=== Exercise material ===

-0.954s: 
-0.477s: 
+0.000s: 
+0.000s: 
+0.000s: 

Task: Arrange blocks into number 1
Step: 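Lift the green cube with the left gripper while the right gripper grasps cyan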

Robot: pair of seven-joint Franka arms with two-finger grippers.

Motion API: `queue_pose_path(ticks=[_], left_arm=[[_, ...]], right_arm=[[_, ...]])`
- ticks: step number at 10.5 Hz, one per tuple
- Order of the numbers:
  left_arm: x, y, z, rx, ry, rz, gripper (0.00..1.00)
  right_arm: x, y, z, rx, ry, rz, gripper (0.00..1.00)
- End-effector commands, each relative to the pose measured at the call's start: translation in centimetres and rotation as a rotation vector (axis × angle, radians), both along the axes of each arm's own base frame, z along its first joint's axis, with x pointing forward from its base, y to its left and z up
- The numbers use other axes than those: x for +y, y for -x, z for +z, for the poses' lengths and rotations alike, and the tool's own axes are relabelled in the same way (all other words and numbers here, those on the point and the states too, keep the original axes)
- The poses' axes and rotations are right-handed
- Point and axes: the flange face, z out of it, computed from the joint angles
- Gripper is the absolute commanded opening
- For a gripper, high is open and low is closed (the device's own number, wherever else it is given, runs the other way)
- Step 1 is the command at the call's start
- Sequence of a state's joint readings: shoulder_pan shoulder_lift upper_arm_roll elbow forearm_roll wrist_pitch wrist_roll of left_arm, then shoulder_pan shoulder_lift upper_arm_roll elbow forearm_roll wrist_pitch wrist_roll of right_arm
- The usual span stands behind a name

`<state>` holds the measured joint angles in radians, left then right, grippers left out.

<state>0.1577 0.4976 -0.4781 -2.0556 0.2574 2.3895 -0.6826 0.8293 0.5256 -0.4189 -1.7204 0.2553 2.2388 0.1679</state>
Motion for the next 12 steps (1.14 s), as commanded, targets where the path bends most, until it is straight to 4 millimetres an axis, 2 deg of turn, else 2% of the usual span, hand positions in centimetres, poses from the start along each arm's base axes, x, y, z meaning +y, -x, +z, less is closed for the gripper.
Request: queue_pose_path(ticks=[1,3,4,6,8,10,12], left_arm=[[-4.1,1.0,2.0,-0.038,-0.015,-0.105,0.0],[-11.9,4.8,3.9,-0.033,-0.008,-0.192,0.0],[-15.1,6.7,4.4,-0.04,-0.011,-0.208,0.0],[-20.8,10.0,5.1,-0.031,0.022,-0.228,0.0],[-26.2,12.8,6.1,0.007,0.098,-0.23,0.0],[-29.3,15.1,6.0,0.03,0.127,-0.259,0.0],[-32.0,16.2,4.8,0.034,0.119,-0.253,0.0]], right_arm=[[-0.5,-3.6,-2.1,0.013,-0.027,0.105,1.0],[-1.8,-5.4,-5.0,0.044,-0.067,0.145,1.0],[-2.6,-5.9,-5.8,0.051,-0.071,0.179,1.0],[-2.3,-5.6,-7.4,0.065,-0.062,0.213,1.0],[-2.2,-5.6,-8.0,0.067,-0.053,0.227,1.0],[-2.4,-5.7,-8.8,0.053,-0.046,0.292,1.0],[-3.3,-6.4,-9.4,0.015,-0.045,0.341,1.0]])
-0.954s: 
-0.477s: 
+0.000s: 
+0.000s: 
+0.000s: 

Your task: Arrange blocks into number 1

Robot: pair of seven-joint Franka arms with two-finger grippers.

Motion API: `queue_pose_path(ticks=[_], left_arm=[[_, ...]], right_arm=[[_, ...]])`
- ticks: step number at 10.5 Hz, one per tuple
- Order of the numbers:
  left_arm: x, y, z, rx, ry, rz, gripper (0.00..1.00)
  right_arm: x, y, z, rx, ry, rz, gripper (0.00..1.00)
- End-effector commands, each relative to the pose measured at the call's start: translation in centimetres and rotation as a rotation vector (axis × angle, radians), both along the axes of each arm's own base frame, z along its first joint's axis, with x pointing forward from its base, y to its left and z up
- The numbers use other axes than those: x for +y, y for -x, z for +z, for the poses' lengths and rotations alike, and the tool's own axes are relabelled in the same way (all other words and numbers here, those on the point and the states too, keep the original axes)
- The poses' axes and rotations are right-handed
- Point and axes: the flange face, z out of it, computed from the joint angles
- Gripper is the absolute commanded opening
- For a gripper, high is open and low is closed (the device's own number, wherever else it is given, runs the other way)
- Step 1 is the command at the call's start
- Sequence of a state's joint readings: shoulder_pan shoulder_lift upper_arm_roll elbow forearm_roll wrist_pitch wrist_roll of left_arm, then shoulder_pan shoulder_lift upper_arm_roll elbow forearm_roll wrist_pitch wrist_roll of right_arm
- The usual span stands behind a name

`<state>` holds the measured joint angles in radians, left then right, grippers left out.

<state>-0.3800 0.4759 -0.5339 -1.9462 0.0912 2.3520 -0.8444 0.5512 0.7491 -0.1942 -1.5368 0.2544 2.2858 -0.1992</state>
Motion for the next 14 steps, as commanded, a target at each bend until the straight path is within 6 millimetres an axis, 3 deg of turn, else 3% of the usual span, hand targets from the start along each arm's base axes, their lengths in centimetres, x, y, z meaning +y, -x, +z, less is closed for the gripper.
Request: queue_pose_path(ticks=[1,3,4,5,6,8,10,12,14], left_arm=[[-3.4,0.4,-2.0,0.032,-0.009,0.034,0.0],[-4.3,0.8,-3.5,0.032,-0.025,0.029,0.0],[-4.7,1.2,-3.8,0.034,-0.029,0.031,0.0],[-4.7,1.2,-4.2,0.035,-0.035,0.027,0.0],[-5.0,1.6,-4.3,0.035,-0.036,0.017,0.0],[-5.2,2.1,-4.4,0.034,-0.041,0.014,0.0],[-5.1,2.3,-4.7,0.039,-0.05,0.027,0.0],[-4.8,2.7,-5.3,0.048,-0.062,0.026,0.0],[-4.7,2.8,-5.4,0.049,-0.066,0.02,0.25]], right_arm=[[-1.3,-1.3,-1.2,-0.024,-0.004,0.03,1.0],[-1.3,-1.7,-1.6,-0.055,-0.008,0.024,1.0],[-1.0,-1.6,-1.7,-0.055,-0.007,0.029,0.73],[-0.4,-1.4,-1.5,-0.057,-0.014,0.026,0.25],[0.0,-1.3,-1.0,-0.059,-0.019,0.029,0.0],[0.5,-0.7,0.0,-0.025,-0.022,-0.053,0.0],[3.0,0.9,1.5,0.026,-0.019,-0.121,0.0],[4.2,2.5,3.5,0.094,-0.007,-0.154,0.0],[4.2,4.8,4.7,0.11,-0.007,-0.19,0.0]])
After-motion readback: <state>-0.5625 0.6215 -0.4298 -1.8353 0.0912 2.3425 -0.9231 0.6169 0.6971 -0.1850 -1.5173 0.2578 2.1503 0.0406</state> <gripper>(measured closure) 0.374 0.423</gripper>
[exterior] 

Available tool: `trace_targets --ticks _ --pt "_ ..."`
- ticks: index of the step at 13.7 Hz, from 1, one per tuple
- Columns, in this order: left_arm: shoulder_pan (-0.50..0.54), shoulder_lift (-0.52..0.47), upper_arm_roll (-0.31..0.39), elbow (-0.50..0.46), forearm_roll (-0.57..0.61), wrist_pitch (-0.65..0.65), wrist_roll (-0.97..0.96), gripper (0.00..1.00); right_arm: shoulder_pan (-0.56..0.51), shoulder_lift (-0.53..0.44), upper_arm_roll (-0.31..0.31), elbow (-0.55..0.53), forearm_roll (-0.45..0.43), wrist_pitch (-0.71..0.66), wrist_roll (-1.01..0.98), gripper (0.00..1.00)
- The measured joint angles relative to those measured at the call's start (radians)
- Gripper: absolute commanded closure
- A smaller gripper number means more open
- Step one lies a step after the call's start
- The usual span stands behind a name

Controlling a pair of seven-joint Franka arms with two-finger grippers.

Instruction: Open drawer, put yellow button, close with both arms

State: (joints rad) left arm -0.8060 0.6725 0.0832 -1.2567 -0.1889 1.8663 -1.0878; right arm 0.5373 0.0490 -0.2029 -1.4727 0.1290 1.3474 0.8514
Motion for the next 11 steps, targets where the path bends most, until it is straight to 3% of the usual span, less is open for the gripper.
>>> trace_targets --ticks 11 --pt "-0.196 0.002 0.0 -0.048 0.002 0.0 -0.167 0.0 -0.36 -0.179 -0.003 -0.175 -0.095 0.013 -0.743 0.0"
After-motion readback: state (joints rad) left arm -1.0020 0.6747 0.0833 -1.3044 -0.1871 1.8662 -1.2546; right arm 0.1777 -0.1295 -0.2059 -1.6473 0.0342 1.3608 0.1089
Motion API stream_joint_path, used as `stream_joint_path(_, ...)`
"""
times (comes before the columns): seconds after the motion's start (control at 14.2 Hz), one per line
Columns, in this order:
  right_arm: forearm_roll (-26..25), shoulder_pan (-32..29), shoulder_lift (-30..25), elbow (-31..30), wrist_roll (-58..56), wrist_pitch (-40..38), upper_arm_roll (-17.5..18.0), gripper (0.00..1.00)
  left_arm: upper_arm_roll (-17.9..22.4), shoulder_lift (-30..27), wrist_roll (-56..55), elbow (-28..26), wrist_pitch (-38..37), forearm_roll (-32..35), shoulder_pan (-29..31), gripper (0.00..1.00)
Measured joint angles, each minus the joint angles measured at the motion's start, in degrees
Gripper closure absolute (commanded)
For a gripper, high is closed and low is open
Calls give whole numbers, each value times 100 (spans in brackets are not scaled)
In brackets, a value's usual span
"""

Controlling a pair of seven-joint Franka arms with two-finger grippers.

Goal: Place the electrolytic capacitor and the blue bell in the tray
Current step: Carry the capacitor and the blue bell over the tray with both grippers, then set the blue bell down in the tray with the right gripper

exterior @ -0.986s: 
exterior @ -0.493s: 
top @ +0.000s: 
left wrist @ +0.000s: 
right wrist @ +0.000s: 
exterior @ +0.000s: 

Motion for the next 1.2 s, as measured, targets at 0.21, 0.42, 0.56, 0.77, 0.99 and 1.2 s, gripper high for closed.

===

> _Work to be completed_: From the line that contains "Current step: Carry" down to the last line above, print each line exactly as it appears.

> _Answer section_:
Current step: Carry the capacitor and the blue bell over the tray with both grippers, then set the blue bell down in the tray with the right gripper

exterior @ -0.986s: 
exterior @ -0.493s: 
top @ +0.000s: 
left wrist @ +0.000s: 
right wrist @ +0.000s: 
exterior @ +0.000s: 

Motion for the next 1.2 s, as measured, targets at 0.21, 0.42, 0.56, 0.77, 0.99 and 1.2 s, gripper high for closed.

What appears above is the complete answer to the exercise.